What needs to be done:
Filter the entries below down to the lines that hold "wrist".

Items listed in a dataset:
◆ ◆ ◆ ◆ ◆

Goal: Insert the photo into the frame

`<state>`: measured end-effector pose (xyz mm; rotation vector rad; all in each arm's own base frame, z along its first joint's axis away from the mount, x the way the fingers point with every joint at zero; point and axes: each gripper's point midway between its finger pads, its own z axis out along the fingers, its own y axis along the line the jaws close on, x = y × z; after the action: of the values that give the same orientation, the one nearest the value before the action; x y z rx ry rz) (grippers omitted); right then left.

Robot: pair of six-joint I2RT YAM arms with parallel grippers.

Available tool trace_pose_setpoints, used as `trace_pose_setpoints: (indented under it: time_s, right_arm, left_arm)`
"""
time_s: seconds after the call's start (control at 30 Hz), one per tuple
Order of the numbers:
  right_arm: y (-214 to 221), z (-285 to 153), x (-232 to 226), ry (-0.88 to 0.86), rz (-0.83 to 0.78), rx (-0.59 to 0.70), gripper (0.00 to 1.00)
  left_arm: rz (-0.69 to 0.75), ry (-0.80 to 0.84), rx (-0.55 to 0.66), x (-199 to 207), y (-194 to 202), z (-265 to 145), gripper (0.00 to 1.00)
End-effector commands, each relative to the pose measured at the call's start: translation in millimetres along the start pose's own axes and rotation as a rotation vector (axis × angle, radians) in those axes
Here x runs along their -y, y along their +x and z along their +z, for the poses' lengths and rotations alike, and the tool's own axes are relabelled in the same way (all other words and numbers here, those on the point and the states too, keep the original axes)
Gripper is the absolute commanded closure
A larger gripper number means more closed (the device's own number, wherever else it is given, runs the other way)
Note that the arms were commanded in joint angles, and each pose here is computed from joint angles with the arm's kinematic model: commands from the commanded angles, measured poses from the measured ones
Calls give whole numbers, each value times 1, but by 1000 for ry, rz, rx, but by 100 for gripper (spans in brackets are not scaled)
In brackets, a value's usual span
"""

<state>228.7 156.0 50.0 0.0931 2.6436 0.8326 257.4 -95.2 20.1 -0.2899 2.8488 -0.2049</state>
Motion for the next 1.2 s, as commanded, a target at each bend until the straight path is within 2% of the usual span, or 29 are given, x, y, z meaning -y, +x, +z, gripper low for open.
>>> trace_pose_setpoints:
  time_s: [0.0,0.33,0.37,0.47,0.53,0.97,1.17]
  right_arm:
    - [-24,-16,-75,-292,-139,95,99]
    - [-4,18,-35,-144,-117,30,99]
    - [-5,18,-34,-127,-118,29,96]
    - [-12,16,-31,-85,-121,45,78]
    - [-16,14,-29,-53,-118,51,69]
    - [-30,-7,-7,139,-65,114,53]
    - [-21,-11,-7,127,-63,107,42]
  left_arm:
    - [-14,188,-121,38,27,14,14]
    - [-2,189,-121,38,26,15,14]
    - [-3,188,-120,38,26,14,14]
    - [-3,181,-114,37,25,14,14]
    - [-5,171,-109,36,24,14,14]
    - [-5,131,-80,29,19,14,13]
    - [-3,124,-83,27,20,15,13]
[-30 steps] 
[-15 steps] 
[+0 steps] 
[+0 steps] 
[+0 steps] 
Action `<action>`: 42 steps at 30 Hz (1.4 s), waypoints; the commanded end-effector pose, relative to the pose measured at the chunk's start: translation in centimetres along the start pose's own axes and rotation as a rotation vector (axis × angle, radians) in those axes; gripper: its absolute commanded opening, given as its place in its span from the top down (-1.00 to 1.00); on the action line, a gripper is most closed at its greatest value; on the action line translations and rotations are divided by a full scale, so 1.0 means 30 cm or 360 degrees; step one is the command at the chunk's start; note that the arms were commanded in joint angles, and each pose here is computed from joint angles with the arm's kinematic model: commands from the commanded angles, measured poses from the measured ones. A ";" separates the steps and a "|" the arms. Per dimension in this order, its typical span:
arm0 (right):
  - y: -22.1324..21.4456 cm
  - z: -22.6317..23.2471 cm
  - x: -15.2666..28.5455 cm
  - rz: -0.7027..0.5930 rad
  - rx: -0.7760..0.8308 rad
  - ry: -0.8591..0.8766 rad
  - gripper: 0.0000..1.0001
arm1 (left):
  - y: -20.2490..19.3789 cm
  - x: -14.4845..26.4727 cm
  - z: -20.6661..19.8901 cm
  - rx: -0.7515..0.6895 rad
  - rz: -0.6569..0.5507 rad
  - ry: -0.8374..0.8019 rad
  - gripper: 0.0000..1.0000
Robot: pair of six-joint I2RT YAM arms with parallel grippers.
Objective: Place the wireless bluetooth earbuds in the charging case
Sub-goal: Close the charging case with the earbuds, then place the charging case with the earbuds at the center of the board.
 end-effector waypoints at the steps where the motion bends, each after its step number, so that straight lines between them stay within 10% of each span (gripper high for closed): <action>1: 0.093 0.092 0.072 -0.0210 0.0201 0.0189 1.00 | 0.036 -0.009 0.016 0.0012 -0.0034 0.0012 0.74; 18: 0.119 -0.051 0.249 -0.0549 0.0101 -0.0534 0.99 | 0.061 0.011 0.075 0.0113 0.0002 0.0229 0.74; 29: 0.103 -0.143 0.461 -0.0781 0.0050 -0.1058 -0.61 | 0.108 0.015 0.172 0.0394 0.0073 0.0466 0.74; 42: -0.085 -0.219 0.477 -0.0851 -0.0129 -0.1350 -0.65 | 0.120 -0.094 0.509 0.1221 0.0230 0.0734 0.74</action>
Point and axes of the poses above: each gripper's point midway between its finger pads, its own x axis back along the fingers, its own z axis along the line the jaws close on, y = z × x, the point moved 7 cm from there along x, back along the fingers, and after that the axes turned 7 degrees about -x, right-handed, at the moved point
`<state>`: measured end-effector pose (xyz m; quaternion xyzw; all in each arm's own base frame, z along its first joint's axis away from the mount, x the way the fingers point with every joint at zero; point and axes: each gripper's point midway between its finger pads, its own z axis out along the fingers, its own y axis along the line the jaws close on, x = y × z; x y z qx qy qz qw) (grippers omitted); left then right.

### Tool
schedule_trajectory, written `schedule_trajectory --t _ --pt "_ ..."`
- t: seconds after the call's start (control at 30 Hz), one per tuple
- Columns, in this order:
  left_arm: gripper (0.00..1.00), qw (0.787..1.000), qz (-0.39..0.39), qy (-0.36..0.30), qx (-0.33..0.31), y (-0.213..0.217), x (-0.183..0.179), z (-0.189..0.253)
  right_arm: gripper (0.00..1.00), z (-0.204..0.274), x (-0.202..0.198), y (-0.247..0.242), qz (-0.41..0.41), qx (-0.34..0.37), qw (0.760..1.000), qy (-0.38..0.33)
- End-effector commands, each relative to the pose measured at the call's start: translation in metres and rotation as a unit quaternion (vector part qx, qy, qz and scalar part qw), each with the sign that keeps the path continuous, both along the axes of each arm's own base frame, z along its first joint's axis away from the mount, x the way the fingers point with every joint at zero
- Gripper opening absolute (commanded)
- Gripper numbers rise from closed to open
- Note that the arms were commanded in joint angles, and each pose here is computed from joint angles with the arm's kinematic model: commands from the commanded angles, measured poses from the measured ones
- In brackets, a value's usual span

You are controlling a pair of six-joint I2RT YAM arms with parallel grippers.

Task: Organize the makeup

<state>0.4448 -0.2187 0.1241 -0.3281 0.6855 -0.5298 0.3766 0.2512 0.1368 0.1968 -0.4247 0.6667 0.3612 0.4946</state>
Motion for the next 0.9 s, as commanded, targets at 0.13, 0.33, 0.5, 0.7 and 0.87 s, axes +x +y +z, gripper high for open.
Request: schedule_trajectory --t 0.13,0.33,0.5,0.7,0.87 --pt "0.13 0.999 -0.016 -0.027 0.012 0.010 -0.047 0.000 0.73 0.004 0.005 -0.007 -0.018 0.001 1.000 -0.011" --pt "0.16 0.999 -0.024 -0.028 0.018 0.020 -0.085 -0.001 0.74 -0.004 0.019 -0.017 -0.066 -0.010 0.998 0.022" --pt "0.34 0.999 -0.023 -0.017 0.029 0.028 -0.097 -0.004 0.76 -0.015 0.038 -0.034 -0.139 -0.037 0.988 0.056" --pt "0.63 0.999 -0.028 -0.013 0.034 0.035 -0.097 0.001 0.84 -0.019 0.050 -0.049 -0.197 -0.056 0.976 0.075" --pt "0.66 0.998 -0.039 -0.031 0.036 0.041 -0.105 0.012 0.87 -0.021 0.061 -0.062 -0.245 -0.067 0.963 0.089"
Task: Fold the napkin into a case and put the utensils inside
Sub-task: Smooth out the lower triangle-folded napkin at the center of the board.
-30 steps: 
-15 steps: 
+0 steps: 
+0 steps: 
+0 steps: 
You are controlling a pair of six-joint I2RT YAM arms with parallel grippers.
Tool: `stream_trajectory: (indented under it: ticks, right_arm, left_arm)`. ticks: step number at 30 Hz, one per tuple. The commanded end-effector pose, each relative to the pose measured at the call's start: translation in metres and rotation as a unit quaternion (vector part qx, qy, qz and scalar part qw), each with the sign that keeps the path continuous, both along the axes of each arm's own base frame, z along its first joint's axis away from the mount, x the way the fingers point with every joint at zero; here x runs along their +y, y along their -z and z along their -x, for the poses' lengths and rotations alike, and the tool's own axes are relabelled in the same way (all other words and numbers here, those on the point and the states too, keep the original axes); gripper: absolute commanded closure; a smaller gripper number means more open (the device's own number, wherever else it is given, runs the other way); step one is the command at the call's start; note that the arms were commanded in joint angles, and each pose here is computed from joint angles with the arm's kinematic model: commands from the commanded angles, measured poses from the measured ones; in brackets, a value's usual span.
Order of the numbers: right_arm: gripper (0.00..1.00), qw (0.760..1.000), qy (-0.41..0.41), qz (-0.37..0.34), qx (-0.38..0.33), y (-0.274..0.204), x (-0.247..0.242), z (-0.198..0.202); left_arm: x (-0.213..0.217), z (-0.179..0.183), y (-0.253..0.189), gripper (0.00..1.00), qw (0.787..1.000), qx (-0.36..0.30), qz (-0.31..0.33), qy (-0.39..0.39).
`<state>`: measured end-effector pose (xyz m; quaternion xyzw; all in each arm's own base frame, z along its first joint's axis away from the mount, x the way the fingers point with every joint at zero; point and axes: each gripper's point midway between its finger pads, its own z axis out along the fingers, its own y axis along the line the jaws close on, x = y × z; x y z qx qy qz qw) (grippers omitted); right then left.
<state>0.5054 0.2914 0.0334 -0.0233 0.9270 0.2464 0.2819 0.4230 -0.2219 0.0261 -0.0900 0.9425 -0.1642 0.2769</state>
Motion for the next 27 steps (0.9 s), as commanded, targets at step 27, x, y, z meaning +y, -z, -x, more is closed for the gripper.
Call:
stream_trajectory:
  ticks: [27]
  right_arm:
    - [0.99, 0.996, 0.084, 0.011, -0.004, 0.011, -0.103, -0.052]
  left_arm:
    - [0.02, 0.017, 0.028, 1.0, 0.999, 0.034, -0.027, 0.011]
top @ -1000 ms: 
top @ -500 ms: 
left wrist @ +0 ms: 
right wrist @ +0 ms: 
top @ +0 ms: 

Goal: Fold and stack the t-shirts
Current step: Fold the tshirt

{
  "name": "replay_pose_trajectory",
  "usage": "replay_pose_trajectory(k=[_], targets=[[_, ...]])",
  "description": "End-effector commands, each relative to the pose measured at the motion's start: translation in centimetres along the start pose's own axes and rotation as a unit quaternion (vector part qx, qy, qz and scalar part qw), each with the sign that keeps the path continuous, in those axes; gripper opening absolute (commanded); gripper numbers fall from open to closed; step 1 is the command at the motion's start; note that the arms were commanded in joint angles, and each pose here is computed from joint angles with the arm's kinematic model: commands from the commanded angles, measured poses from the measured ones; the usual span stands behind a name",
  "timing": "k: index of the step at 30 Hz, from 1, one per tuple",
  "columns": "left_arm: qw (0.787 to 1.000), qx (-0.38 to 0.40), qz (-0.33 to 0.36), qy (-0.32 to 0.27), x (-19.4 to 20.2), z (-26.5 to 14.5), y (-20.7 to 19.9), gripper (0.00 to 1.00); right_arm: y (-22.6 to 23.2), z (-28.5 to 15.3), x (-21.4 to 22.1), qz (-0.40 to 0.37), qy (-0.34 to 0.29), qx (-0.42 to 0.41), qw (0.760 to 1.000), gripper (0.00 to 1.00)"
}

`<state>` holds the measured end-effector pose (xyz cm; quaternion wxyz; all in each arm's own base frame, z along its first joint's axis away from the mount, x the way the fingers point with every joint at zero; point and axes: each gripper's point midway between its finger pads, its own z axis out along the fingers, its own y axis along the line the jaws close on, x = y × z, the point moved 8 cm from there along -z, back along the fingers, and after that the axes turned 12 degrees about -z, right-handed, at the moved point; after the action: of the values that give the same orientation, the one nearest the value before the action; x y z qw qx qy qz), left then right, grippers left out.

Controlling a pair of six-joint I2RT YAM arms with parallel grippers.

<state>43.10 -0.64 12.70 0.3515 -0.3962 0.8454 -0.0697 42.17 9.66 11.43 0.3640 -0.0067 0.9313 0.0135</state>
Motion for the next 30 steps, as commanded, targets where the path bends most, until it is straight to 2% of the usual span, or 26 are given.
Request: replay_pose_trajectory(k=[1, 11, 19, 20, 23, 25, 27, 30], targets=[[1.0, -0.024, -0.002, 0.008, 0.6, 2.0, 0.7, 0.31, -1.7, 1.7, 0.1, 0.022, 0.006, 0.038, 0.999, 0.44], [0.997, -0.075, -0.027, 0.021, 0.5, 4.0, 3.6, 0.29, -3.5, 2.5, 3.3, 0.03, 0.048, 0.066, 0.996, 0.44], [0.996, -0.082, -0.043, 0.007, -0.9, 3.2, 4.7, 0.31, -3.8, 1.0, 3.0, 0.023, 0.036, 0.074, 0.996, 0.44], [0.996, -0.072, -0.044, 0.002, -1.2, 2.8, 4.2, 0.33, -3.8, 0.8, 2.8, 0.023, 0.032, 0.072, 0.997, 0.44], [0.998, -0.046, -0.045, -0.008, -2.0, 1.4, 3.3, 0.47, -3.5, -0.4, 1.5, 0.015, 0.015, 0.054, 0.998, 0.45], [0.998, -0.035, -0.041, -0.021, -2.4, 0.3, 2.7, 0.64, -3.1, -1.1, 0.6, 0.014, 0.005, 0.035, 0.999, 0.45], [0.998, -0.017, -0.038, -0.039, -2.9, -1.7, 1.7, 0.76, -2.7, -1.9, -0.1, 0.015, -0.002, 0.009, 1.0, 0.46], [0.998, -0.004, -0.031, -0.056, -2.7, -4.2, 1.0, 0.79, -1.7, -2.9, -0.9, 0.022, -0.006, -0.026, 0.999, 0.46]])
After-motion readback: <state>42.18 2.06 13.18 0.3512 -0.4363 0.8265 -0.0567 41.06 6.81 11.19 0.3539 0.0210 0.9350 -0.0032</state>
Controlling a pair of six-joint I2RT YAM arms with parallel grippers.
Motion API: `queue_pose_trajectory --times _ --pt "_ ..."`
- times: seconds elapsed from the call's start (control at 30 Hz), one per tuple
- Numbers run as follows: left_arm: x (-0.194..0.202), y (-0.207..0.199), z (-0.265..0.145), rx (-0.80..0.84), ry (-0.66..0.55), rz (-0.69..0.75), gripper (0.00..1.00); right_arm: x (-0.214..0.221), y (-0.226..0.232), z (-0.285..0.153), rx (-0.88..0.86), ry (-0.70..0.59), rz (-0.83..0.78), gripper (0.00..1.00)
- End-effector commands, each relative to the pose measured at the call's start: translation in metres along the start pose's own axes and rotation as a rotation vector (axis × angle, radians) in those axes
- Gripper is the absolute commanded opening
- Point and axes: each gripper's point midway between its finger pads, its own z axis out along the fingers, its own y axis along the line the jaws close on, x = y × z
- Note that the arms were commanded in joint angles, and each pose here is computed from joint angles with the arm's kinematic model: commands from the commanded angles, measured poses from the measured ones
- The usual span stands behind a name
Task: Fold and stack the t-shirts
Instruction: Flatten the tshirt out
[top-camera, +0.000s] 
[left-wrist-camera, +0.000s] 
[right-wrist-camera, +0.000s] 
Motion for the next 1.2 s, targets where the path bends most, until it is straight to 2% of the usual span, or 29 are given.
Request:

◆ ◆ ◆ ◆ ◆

Response to this exercise:
left wrist @ +0 ms: 
right wrist @ +0 ms: 
[left-wrist-camera, +0.000s] 
[right-wrist-camera, +0.000s] 

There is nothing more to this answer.